Abstract 15063: Liver Gene Regulatory Mechanisms of Variants at Lipid and Cardio Metabolic Trait Loci

Genome-wide association studies (GWAS) have identified hundreds of risk loci for cardiometabolic and lipid-related traits. GWAS loci are enriched in tissue-specific transcriptional regulatory elements that affect target gene expression driving physiological changes. Most GWAS variants are located in non-coding regions, which makes identifying functional variants and target genes challenging. Previously, we identified GWAS signals colocalized with molecular quantitative trait loci for liver gene expression (eQTL) and liver accessible chromatin (caQTL) to predict regulatory variants for lipid and cardiometabolic traits. These caQTLs are rs13395911, rs11644920, rs34003091 and rs9556404 associated with liver enzymes, LDL-cholesterol, and triglycerides. To evaluate the predicted mechanisms, we tested these variants with surrounding regulatory elements for allelic effects on transcriptional reporter activity and for effects on target gene expression in HepG2 cell line.

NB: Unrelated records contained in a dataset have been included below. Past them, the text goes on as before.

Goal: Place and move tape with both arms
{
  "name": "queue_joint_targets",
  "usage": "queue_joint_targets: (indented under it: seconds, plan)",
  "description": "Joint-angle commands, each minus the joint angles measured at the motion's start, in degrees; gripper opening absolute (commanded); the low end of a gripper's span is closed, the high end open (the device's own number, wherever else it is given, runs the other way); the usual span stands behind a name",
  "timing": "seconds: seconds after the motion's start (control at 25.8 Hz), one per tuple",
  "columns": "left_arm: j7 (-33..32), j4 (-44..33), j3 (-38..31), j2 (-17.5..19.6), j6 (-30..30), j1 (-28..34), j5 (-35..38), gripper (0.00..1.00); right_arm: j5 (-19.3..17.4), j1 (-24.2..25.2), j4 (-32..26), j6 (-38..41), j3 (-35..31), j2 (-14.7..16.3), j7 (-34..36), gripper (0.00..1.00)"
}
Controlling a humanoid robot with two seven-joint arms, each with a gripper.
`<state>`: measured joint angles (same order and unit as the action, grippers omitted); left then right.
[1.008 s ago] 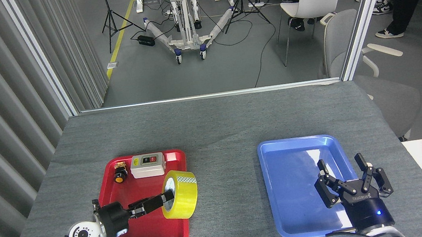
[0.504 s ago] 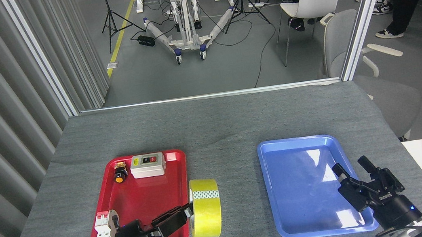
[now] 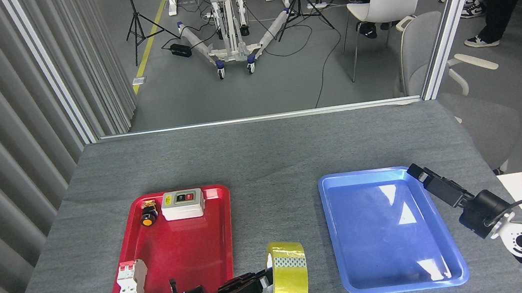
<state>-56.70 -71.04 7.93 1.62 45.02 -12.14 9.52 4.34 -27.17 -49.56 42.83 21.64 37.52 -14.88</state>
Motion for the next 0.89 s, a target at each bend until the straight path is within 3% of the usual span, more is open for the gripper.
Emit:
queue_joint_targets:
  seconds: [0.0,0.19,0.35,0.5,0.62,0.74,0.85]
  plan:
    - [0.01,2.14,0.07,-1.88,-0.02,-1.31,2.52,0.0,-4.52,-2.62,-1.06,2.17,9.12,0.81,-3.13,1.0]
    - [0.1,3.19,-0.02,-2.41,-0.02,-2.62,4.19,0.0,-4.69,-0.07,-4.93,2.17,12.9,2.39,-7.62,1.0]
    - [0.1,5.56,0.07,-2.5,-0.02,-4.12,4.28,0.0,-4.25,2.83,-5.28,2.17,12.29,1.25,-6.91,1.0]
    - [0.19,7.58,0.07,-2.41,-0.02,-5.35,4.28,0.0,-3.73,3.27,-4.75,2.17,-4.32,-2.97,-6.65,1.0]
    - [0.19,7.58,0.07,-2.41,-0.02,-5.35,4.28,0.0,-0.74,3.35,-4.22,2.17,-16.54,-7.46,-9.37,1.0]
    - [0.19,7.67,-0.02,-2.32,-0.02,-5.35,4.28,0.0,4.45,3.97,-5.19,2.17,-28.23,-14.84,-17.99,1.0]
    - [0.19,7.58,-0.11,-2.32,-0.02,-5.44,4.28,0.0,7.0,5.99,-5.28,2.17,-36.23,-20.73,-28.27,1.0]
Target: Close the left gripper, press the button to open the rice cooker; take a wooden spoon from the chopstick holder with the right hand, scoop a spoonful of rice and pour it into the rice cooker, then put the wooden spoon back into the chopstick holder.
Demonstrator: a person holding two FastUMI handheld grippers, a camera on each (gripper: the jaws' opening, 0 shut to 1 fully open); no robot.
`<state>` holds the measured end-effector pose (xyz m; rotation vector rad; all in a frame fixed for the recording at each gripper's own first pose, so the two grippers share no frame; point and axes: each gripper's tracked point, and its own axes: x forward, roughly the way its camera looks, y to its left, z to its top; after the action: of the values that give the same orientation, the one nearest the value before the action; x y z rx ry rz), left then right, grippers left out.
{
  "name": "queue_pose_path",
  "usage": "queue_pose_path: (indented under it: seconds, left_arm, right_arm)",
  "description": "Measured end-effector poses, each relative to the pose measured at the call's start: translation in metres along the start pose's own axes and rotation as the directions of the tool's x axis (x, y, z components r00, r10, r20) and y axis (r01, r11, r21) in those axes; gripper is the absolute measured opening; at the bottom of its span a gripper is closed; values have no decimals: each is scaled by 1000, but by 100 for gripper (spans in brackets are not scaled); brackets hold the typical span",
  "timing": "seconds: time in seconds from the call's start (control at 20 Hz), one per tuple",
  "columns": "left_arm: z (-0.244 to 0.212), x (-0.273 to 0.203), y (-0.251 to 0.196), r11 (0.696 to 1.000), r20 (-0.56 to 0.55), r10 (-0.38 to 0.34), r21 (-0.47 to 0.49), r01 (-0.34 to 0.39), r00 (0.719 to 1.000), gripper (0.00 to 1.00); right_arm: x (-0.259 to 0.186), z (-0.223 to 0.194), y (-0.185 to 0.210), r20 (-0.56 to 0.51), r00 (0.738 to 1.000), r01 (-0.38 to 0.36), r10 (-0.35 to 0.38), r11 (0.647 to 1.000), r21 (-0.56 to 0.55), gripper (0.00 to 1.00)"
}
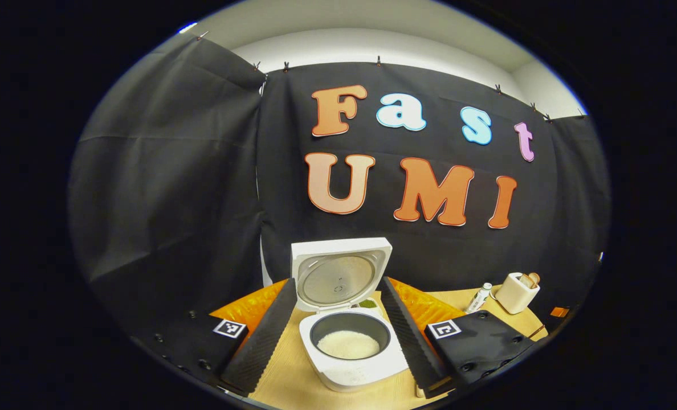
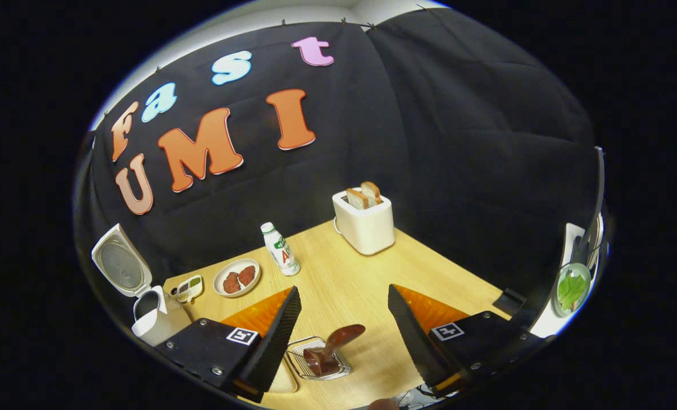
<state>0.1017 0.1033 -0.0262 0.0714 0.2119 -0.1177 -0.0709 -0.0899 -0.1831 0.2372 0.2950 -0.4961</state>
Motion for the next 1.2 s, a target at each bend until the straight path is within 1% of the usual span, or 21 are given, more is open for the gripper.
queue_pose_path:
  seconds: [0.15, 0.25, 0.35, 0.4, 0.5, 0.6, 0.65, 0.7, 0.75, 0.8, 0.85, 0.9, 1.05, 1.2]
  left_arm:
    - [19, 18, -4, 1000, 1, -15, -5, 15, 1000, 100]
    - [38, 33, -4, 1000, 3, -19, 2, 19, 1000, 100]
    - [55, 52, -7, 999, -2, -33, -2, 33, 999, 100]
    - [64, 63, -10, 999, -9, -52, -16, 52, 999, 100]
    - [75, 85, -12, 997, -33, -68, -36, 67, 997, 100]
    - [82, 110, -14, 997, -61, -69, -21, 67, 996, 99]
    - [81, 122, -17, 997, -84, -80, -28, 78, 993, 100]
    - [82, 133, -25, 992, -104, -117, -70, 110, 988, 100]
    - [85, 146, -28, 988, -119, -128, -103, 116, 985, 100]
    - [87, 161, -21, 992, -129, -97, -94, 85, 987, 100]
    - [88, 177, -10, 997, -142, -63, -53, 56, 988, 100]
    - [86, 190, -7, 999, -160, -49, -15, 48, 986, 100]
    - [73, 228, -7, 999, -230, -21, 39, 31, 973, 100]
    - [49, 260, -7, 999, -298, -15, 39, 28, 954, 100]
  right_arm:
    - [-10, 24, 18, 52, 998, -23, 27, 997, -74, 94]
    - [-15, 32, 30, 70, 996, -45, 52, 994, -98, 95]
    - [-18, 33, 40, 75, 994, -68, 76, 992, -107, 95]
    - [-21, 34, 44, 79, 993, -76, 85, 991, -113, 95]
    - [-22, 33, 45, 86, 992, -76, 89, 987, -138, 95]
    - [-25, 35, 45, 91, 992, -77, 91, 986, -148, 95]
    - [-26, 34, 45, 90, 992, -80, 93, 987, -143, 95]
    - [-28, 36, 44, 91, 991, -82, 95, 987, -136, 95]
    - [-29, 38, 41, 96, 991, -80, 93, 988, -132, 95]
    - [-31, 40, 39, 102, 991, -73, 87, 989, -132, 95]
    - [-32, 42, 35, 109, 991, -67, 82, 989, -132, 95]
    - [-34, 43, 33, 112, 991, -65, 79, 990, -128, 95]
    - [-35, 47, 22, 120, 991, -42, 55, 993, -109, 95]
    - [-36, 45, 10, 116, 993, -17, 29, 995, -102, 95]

Along with the two previously reported intronic caQTL variants, rs13395911 and rs11644920 , we observed significant (P<0.05) allelic differences in transcriptional activity for rs9556404 and rs34003091, located at the promoters of GPR180 and ZNF329 , respectively. Based on eQTL and HiC data, the predicted genes for intronic enhancers rs13395911 and rs11644920 are EFHD1 and LITAF , respectively. To confirm the target genes for these two variants, we deployed inducible CRISPRi system by stably expressing dCas9 fused to a KRAB-repressor domain in HepG2 and targeting guide RNAs (gRNAs) to the DNA elements that span caQTL variants. For each element, we introduced ≥6 gRNAs into cells via lentiviruses and measured gene expression using qPCR. Compared to pools of non-targeted control gRNAs, preliminary analyses using pools of enhancer-targeting gRNAs surrounding rs13395911 and rs11644920 led to 30.3% lower EFHD1 and 38.6% lower LITAF expression at 7 days post-transduction, respectively. Thus, we identified and validated mechanisms by which DNA variants alter transcriptional activity and identified the target genes for lipid-related GWAS loci. These results suggest that this framework can be scaled up to map thousands of enhancers to genes in their native genomic state.